The Wisconsin Ideas Conference is back for its second year, bringing students interested in government and public policy a unique opportunity to publish and refine their ideas, participate in lively discussions, and earn scholarships. Applications for the conference, April 12–14 at the University of Wisconsin–Madison, are due Saturday, January 26 at 11:59 p.m. (CST).
Applicants must submit a brief overview (approximately 100 words) of a policy problem they plan to address during the conference, which is organized by students in the La Follette School of Public Affairs and Department of Political Science at UW–Madison. Organizers intend to create space for students to engage with current issues through public policy, discuss their ideas with peers and experts, and gain from regional and international perspectives, said La Follette School student Signe Janoska-Bedi, who is leading the conference for the second year.
Participants are expected to prepare a three- to five-page policy memorandum before the conference, and those doing so will be eligible for several scholarships. The Tommy G. Thompson Center on Public Leadership will provide two scholarships for the best policy memos written on the future of transportation policy.
During the spring semester, participants will edit their memos with their peers. Policy memos that exceed expectations will be published in the fall 2019 edition of Sifting & Winnowing, an undergraduate academic journal here at UW-Madison. The conference will include several workshops, where participants will give short overviews of their policy proposals, professors will offer comments, and the workshop coordinator will facilitate a short conversation on the topic. In addition, organizers are planning panel discussions about affordable housing, immigration and the economy, and election security.

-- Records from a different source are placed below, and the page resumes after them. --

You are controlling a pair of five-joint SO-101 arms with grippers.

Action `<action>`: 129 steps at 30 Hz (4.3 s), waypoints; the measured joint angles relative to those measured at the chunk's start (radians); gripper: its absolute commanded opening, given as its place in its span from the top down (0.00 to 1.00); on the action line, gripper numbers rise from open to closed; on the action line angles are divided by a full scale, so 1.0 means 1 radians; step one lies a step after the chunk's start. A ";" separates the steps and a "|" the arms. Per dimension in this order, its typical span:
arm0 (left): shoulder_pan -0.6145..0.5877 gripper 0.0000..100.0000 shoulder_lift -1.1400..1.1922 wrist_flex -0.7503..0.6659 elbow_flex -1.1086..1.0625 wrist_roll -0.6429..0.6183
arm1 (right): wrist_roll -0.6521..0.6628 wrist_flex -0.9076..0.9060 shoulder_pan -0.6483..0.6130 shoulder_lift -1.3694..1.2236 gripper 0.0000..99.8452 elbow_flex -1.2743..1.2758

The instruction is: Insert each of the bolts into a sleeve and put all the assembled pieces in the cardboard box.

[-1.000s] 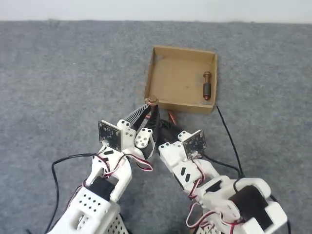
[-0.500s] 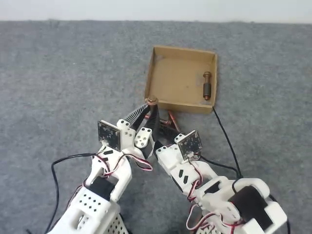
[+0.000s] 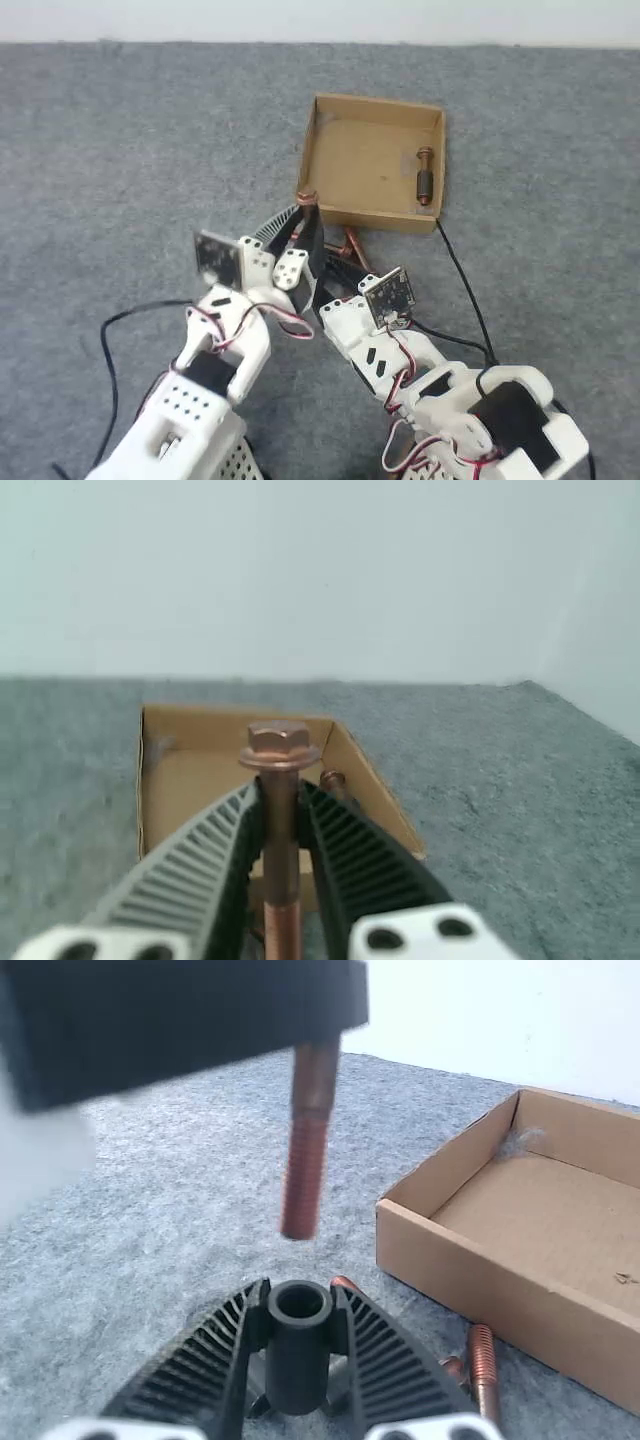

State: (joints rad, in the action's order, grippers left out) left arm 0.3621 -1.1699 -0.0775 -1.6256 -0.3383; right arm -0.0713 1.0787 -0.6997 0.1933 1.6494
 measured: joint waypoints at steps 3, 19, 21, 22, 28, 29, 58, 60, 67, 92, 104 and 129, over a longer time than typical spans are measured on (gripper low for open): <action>-0.002 0.99 0.150 0.000 0.052 -0.009 | 0.000 0.000 0.000 0.000 0.99 0.000; 0.003 0.99 0.241 -0.077 0.055 -0.015 | 0.000 0.000 0.015 0.000 0.99 0.000; 0.003 0.99 0.241 -0.080 0.046 -0.015 | 0.000 -0.003 0.015 0.000 0.99 0.000; 0.003 0.99 0.241 -0.081 0.046 -0.015 | 0.000 -0.006 0.015 0.000 0.99 0.000; 0.003 0.99 0.241 -0.081 0.046 -0.015 | 0.000 -0.006 0.015 0.000 0.99 0.000; 0.003 0.99 0.241 -0.081 0.046 -0.015 | 0.000 -0.009 0.015 0.000 0.99 0.000; 0.011 0.99 0.247 -0.256 -0.061 0.066 | 0.044 -0.720 0.048 0.362 0.99 -0.077; 0.011 0.99 0.247 -0.256 -0.061 0.066 | 0.044 -0.807 0.031 0.431 0.99 -0.077; 0.011 0.99 0.247 -0.256 -0.061 0.066 | 0.055 -0.905 0.021 0.485 0.99 -0.077; -0.219 0.99 0.247 0.537 0.160 0.003 | 0.167 -1.781 0.301 1.082 0.99 -0.138; -0.321 0.99 0.247 0.758 0.204 -0.003 | 0.110 -1.935 0.511 1.114 0.99 -0.187; -0.324 0.99 0.247 0.758 0.204 -0.003 | 0.129 -1.990 0.571 0.546 0.87 -0.480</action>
State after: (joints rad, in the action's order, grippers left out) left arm 0.0384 -0.9229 0.6805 -1.4216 -0.3414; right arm 0.0575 -0.9114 -0.1289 0.7396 1.1692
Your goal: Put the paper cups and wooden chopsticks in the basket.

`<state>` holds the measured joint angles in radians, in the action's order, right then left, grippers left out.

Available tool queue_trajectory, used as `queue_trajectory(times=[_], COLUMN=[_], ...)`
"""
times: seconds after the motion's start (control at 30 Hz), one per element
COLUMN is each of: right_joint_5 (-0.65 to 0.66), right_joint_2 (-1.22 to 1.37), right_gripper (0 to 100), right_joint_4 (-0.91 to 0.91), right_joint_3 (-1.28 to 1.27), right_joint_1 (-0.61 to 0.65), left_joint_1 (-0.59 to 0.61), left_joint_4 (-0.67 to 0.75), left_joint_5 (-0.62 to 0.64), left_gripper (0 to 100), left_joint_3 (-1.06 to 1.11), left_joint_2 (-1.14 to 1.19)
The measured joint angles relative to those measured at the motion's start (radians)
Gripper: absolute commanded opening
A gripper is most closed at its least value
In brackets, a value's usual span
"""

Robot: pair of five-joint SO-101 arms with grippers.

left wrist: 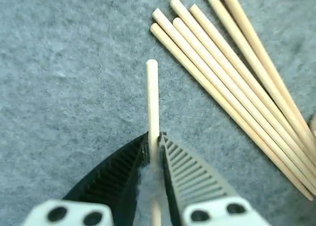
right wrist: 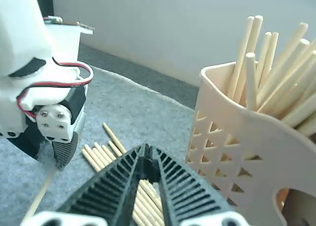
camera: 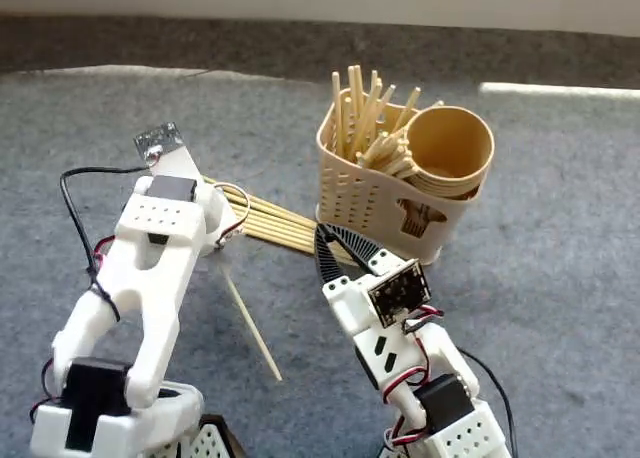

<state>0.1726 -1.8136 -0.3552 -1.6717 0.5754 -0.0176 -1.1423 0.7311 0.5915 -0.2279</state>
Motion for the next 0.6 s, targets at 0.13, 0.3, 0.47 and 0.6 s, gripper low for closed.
queue_trajectory(times=[0.13, 0.3, 0.47, 0.6], right_joint_5=[0.0, 0.0, 0.0, 0.0], right_joint_2=[0.0, 0.0, 0.0, 0.0], right_gripper=[0.5, 0.5, 0.5, 0.5], right_joint_4=[0.008, 0.006, -0.011, -0.011], right_joint_3=[0.0, 0.0, 0.0, 0.0], right_joint_1=[0.0, 0.0, 0.0, 0.0], left_joint_1=[0.0, 0.0, 0.0, 0.0], left_joint_4=[-0.043, -0.063, -0.068, -0.068], left_joint_5=[-0.029, -0.035, -0.035, -0.035], left_gripper=[1, 1, 1, 1], left_joint_3=[0.0, 0.0, 0.0, 0.0], left_joint_2=[-0.127, -0.255, -0.387, -0.502])
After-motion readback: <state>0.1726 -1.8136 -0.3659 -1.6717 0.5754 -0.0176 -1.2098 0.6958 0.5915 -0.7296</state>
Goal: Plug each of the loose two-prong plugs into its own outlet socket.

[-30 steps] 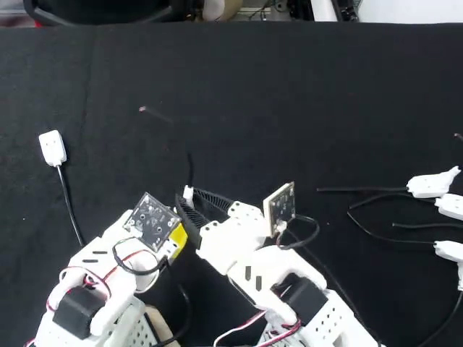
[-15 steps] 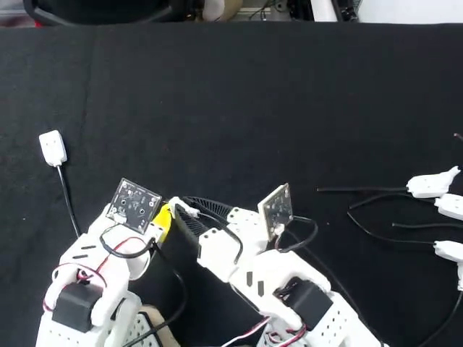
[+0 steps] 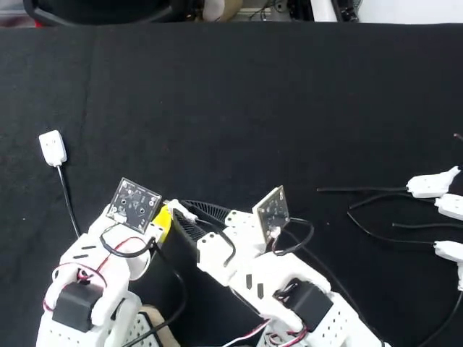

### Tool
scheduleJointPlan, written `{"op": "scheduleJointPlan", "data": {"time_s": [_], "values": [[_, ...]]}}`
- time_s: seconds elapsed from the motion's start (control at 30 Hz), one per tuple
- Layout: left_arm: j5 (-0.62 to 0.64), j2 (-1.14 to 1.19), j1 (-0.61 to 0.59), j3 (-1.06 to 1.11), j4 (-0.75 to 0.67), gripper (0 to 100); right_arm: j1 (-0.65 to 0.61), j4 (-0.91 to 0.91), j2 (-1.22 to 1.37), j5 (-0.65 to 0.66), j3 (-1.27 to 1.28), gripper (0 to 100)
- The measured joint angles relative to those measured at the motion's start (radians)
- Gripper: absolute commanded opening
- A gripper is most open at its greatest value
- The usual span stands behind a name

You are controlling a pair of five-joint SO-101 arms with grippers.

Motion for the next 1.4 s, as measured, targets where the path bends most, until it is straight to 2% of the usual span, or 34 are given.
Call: {"op": "scheduleJointPlan", "data": {"time_s": [0.23,0.47,0.8,0.97,1.1,1.2,1.4], "values": [[0.002,0.0,0.0,0.0,0.0,14,0.0,0.011,0.0,0.028,-0.003,1.1],[0.032,0.0,-0.078,-0.031,0.002,14,-0.034,0.035,0.0,0.029,0.005,1.1],[0.038,0.0,-0.089,-0.034,0.015,14,-0.031,0.048,0.0,0.054,0.006,1.1],[-0.08,-0.006,-0.094,-0.048,0.084,14,0.029,0.049,0.0,0.06,0.008,1.1],[-0.149,-0.006,-0.226,-0.023,0.06,14,0.04,0.049,0.0,0.083,0.008,1.1],[-0.137,-0.005,-0.334,0.018,-0.003,14,0.044,0.06,0.0,0.084,0.008,1.1],[-0.11,-0.003,-0.58,0.064,-0.075,14,0.141,0.153,0.002,0.084,-0.066,1.1]]}}
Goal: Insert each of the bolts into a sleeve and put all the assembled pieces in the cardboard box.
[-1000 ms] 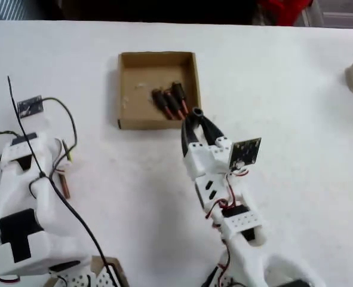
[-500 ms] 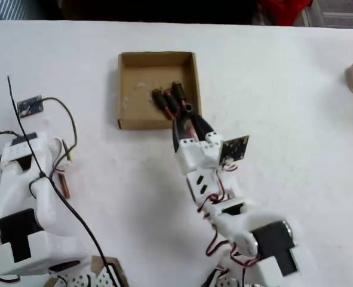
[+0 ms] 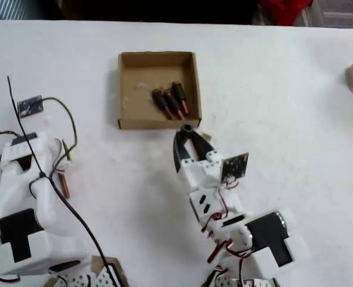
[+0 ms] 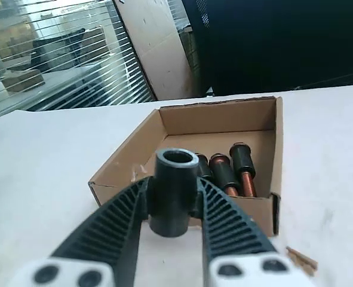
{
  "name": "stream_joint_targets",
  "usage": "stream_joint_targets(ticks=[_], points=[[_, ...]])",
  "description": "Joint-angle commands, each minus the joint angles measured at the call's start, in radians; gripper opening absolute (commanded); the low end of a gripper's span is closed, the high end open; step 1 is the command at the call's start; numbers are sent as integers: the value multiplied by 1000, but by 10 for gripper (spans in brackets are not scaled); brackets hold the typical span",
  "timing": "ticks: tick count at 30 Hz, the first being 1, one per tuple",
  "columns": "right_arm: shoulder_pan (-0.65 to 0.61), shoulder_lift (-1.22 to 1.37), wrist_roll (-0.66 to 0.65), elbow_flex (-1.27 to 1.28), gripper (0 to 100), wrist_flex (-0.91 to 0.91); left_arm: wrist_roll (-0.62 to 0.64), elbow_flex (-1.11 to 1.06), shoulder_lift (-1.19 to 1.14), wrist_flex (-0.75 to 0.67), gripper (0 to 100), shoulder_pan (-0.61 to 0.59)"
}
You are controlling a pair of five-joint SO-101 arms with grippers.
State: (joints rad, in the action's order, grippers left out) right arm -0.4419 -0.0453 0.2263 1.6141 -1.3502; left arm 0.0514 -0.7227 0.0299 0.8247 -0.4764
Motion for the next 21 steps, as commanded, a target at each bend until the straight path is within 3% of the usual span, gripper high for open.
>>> stream_joint_targets(ticks=[1,21], points=[[-15,-10,6,61,15,-82,-14,-2,51,-28,21,-8],[-249,39,6,71,15,-90,-54,-2,51,-38,21,4]])
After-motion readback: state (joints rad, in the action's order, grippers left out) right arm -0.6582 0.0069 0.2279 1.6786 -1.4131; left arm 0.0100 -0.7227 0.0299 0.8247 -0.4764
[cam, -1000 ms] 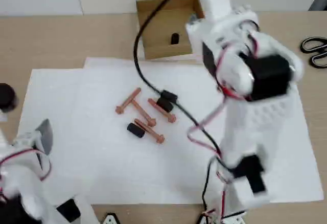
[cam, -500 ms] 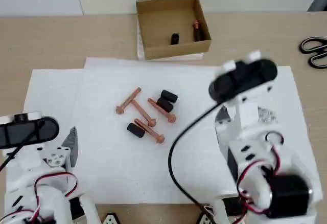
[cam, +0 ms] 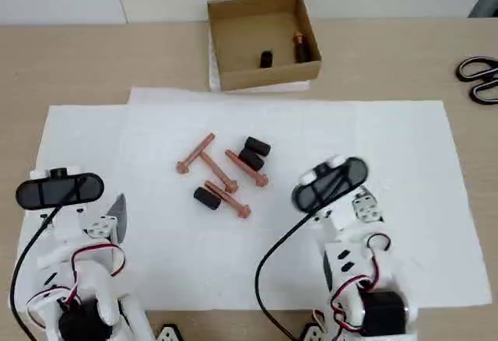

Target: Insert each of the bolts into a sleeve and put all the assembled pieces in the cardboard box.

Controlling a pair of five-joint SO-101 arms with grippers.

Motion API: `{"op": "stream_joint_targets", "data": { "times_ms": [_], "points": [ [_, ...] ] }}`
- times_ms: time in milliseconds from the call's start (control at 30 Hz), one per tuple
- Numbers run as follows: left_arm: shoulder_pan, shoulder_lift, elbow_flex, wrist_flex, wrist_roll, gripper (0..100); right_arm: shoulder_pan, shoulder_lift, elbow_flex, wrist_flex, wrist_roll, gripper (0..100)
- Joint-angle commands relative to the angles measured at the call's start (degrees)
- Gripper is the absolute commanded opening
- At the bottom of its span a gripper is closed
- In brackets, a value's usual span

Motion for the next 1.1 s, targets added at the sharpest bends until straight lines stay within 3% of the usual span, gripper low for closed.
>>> {"op": "stream_joint_targets", "data": {
  "times_ms": [0, 200, 433, 633, 1067],
  "points": [
    [0.4, -0.8, -0.1, 2.7, 1.3, 32, 0.2, -1.2, 6.1, -3.6, 4.7, 11.7],
    [0.4, -0.8, 4.4, 5.5, 12.2, 32, 0.2, -1.8, 16.3, -13.5, 4.7, 11.7],
    [2.2, -0.8, 13.0, 2.4, 22.7, 32, 0.2, -1.7, 16.2, -11.8, 4.6, 11.7],
    [2.8, -0.8, 13.0, 2.4, 23.0, 32, 0.2, -1.7, 16.2, -3.3, 4.8, 11.8],
    [2.9, -0.8, 13.0, 2.4, 23.0, 32, 0.3, -1.7, 16.2, -3.3, 4.9, 11.8]
  ]
}}
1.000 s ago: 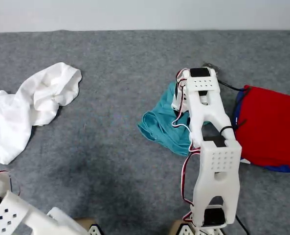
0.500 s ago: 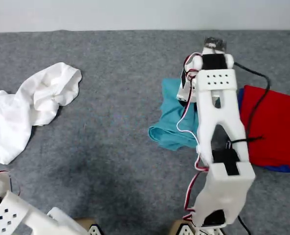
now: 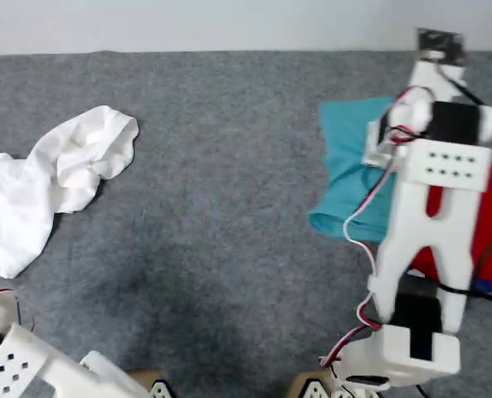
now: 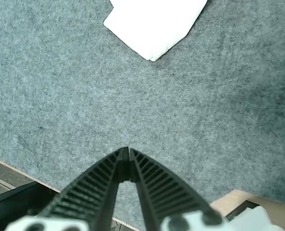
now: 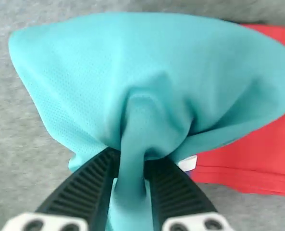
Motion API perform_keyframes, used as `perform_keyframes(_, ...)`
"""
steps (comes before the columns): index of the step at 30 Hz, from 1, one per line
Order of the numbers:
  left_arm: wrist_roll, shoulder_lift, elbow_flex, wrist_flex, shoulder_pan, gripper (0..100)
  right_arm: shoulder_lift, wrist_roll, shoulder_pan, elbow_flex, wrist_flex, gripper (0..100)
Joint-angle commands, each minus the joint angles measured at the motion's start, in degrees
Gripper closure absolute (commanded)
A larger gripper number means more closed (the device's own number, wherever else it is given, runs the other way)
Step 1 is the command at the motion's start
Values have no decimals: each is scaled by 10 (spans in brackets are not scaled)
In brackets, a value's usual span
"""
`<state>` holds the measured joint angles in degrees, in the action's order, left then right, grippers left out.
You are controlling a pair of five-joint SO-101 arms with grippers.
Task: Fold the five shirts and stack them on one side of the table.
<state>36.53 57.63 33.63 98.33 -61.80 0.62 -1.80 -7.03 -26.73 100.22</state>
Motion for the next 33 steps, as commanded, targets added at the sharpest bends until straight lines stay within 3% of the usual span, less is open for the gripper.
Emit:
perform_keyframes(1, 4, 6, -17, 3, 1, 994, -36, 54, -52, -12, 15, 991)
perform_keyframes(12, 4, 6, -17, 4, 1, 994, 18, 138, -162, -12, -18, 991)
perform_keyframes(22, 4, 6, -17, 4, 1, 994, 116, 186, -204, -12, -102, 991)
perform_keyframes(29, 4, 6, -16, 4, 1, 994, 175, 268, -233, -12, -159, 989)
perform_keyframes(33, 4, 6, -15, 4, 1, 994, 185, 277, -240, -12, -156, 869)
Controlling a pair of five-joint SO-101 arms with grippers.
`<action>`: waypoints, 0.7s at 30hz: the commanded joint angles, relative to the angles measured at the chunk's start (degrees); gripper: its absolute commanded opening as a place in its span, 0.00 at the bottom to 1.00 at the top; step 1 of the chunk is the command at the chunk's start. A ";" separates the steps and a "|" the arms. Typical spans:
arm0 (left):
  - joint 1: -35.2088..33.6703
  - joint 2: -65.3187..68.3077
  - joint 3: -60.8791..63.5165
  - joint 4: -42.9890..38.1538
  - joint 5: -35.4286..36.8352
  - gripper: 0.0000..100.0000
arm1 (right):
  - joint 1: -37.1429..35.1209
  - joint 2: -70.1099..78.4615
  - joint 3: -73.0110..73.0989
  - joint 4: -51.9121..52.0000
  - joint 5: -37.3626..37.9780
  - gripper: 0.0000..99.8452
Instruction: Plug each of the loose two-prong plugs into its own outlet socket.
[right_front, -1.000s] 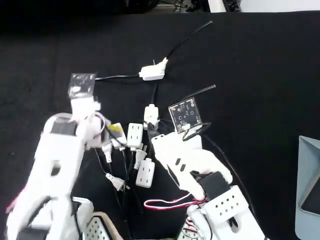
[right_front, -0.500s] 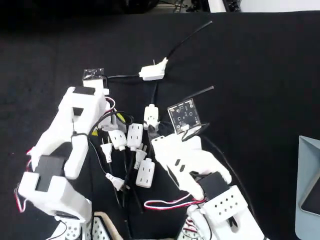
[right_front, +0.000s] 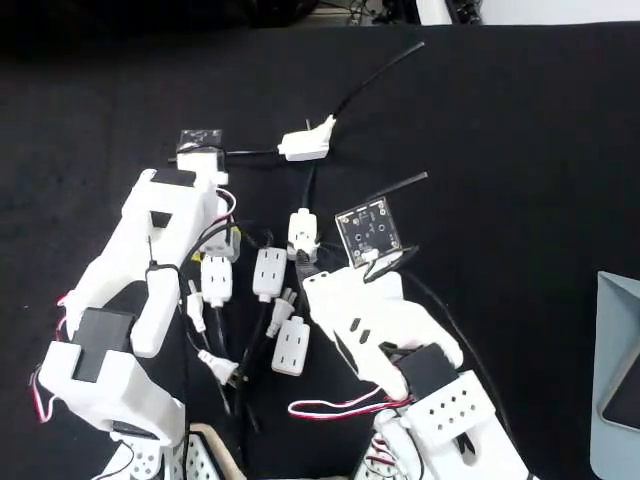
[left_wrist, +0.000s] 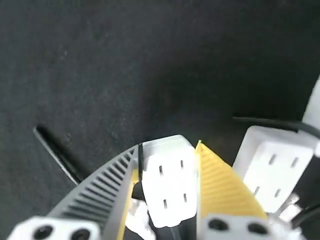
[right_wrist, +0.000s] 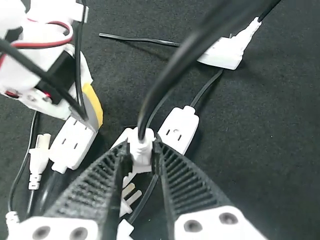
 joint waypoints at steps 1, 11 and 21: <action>0.04 0.00 -1.27 -4.04 -13.80 0.15 | 0.88 -0.31 -0.48 -0.88 -0.70 0.01; -0.04 -0.62 -1.36 -7.12 -40.44 0.26 | 0.97 -0.31 -0.40 -0.79 -0.70 0.01; -2.86 -5.10 -1.98 -1.85 -40.35 0.28 | 0.97 -0.40 0.40 -1.14 -0.70 0.01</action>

More than 50 students and professors from across campus and as far away as Croatia participated in last year’s conference. MacArthur Fellow Will Allen, an urban farmer in Milwaukee, was the 2018 keynote speaker. “The Wisconsin Idea invokes such strong feelings of civic duty and of service to one’s community,” said Janoska-Bedi. “This conference distills that vision into accessible components such as workshops, panel discussions, and policy memos so it’s easy for participants to make meaningful, real contributions to public policy discourse.”